O enfarte cerebral refere-se à obstrução do fornecimento de sangue ao cérebro causada por várias razões, resultando em necrose isquémica e hipóxica do tecido cerebral e nos défices neurológicos correspondentes. As causas mais comuns de enfarte cerebral: hipertensão “três pontos altos”, diabetes mellitus, hiperlipidemia. Classificação do enfarte cerebral: trombose aterosclerótica; embolia cerebral; enfarte cerebral lacunar; enfarte cerebral em bacias hidrográficas. Manifestações clínicas do enfarte cerebral: sinais de défice neurológico limitado após enfarte cerebral. Determinação do infarto cerebral Princípio FAST: Exame auxiliar: TC craniana e ressonância magnética: A importância da tomografia computadorizada craniana na fase inicial do início da doença é excluir hemorragia cerebral, mas na fase inicial do infarto cerebral a TC não apresenta achados anormais, e a área infartada mostra óbvias alterações de hipodensidade após 24-28 horas do início da doença, sem efeito de ocupação do espaço.
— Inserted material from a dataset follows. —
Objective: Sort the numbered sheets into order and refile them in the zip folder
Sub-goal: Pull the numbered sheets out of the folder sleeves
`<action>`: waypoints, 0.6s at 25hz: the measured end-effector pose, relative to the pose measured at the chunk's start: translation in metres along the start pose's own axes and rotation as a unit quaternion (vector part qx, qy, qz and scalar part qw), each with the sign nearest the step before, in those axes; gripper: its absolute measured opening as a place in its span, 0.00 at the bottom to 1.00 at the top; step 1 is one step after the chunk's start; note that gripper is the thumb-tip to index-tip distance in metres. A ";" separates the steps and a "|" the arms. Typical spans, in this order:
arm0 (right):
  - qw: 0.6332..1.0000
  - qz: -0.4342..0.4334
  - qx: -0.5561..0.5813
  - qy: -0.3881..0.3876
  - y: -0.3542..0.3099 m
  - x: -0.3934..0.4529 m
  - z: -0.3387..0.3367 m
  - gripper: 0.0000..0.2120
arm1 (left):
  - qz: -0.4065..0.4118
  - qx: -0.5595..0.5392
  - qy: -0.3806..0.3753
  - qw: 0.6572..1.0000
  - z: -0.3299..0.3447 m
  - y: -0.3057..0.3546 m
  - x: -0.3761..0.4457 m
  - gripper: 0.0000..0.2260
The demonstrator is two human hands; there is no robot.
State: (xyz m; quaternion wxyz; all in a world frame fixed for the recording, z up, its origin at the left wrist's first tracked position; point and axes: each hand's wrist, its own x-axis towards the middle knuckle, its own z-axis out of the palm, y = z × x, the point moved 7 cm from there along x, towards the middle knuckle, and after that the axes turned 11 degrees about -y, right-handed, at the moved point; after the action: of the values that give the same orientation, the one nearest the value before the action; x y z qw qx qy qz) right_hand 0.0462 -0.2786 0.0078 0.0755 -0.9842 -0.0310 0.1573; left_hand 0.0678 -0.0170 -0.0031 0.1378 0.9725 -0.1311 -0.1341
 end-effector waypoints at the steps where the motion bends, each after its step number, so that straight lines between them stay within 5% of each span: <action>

A ressonância magnética pode ser diagnosticada 4 horas após o início da doença. Exame cerebrovascular: a angiografia por subtração digital DSA, a angiografia por TC ou RM podem mostrar o local da lesão e a natureza das grandes artérias do cérebro. Mostra o local e a extensão do estreitamento, da oclusão ou da tortuosidade das artérias cerebrais. O Doppler transcraniano (DTC) é um método não invasivo de examinar as alterações da hemodinâmica cerebral, que pode determinar a presença ou ausência de estenose e oclusão dos vasos sanguíneos cerebrais com base na taxa de fluxo e na direção do fluxo sanguíneo. Os princípios básicos de tratamento e prevenção dos diferentes tipos de enfarte cerebral são os mesmos. Os tratamentos da fase aguda devem ser seleccionados com base no tipo de doença, no período de tempo para o tratamento após o início, na gravidade da doença, na doença física subjacente e nas complicações, devendo ser implementados planos de tratamento individualizados.